*Supplied data:*
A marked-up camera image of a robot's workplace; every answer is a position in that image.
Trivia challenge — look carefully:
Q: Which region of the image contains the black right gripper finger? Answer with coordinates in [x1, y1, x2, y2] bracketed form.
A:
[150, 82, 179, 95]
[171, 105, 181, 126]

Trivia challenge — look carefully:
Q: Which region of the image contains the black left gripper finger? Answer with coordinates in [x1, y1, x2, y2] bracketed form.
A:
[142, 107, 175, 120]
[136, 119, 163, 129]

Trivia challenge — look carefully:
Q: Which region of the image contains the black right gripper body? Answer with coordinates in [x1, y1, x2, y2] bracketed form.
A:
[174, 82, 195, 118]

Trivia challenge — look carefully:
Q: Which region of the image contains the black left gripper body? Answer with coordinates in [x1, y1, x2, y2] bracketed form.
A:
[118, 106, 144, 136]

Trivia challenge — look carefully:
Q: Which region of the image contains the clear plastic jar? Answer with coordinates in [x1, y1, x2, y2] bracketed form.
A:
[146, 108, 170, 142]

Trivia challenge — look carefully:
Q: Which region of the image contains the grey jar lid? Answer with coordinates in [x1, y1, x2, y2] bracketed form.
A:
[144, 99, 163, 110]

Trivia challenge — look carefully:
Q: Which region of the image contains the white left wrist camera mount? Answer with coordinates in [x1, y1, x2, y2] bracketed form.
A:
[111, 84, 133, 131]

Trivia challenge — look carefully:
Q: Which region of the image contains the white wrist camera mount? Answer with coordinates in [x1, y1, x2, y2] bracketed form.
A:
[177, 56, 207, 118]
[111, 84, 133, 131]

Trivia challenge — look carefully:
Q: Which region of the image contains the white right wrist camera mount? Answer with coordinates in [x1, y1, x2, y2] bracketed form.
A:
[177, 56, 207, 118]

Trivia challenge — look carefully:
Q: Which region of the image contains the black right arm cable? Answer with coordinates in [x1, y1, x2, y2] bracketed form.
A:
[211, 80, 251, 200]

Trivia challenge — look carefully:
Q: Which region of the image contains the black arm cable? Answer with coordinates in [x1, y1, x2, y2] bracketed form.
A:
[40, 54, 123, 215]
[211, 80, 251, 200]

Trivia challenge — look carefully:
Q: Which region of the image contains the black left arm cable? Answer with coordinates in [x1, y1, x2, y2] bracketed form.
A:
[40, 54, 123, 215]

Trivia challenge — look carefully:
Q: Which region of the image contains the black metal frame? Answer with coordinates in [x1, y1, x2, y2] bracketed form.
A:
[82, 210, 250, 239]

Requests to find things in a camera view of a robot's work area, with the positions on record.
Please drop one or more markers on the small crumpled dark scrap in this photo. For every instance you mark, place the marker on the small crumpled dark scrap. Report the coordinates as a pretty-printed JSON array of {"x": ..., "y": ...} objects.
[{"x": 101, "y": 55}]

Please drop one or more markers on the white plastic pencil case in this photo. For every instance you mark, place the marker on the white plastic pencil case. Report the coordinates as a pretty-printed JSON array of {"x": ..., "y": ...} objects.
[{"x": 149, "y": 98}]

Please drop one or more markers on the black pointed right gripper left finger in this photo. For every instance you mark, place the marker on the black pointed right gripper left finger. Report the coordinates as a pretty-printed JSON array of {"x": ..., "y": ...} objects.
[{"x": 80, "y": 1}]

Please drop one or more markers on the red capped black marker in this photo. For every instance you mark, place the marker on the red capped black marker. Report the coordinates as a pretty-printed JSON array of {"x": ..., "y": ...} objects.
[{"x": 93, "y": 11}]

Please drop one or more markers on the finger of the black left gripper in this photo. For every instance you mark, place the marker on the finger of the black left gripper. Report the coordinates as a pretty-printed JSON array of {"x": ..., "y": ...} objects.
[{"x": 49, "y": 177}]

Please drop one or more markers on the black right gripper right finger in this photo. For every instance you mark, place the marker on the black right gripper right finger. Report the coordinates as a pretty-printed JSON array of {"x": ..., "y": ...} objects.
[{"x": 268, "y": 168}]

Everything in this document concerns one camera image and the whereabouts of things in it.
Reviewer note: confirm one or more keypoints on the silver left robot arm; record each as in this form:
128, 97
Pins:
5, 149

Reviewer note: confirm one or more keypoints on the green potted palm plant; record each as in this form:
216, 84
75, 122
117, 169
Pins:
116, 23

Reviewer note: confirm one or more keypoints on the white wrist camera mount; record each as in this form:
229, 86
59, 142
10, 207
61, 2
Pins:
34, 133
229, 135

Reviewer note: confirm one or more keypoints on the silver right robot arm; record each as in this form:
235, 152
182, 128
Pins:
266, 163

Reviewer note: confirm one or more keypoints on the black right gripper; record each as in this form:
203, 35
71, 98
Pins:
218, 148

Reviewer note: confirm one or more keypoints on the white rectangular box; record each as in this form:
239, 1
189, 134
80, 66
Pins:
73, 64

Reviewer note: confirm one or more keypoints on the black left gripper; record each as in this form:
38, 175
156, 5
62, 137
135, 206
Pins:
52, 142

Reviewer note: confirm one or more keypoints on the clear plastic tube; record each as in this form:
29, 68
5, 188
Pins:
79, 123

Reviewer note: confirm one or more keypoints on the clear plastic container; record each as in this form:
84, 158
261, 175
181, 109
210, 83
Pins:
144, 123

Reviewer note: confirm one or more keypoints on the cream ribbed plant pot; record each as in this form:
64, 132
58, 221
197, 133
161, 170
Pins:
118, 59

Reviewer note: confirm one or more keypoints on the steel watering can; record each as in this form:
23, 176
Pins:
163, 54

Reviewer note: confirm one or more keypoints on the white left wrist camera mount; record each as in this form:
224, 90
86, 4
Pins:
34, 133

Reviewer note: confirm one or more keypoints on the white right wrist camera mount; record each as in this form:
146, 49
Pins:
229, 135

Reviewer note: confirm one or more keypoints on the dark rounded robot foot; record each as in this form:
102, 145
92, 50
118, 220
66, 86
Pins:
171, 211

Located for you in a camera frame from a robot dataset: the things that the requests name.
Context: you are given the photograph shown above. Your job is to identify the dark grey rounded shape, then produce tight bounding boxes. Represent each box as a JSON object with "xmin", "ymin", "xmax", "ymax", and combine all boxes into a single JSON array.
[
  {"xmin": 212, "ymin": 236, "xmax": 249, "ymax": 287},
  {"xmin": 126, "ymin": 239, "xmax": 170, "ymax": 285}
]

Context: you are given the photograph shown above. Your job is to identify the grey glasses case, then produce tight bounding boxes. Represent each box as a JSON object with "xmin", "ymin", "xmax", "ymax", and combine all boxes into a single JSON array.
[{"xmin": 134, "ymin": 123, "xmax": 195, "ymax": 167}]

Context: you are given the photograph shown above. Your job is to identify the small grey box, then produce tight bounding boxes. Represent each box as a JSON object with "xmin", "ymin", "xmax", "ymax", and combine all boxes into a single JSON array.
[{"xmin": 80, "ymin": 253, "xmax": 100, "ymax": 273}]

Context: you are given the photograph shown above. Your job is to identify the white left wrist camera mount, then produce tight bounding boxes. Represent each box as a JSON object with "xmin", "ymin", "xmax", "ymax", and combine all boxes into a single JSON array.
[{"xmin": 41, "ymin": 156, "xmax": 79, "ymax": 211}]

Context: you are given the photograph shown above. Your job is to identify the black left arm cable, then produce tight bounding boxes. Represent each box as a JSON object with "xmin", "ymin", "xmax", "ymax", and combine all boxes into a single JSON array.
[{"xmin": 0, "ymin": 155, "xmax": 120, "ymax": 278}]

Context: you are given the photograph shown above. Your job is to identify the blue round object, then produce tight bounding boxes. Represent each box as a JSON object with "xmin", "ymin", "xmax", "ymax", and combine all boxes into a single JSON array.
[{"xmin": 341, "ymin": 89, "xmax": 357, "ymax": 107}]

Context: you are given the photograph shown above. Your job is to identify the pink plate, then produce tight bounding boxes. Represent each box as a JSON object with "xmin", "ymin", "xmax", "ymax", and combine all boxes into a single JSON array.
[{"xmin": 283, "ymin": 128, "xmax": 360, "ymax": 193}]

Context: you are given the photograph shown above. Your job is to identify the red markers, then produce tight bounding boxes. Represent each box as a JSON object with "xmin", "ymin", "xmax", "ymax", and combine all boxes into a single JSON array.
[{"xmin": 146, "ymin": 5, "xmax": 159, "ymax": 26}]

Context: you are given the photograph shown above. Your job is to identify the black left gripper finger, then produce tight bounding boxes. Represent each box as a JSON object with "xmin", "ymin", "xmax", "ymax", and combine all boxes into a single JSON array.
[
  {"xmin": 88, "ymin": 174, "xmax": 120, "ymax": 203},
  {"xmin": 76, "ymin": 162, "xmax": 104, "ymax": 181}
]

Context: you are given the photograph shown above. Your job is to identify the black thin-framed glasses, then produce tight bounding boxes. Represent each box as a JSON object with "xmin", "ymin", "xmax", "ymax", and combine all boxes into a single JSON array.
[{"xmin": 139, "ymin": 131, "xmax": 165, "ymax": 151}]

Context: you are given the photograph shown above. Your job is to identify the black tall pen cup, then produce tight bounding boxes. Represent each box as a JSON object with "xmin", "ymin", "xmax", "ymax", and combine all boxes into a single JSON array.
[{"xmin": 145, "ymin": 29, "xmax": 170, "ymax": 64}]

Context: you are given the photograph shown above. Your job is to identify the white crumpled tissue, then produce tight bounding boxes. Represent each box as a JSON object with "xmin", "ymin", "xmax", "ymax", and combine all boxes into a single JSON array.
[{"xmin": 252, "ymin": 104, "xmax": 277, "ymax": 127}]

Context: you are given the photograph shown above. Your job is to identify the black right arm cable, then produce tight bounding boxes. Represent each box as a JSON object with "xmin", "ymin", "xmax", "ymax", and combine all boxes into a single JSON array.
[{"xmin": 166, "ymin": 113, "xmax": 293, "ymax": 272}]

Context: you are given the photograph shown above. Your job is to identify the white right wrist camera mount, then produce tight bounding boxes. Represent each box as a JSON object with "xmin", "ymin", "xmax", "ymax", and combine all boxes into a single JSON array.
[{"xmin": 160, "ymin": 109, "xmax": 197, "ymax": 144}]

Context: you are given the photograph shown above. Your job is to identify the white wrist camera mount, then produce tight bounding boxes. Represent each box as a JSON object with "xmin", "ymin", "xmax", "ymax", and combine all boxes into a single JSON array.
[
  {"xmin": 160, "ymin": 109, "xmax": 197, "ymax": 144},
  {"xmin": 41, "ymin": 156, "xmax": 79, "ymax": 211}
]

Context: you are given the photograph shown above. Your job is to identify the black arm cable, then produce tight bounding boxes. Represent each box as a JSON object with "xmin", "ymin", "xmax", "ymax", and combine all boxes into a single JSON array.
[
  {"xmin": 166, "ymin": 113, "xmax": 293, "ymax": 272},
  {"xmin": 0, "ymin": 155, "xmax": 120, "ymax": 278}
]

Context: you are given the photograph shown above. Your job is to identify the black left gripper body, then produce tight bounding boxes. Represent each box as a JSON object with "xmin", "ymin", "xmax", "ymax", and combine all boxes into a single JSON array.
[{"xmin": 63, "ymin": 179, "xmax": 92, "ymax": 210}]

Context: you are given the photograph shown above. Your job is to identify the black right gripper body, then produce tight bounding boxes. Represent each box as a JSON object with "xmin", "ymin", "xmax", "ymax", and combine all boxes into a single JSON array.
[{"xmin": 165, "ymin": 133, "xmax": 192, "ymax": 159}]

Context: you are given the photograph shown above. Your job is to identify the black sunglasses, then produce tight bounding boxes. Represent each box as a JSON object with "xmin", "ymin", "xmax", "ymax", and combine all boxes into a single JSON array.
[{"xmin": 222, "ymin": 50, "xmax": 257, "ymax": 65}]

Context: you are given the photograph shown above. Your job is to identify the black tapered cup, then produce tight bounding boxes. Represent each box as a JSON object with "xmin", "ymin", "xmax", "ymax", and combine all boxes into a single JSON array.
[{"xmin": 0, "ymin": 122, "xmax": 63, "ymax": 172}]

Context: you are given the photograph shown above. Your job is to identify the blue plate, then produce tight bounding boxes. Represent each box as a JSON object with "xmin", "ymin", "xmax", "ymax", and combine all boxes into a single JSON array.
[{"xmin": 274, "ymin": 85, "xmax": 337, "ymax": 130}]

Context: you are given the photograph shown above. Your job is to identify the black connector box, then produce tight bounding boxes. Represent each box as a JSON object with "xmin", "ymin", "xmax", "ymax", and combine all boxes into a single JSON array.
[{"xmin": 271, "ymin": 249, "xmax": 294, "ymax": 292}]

*Required action:*
The answer must be a single number: how many lines above contain "that".

*Response:*
2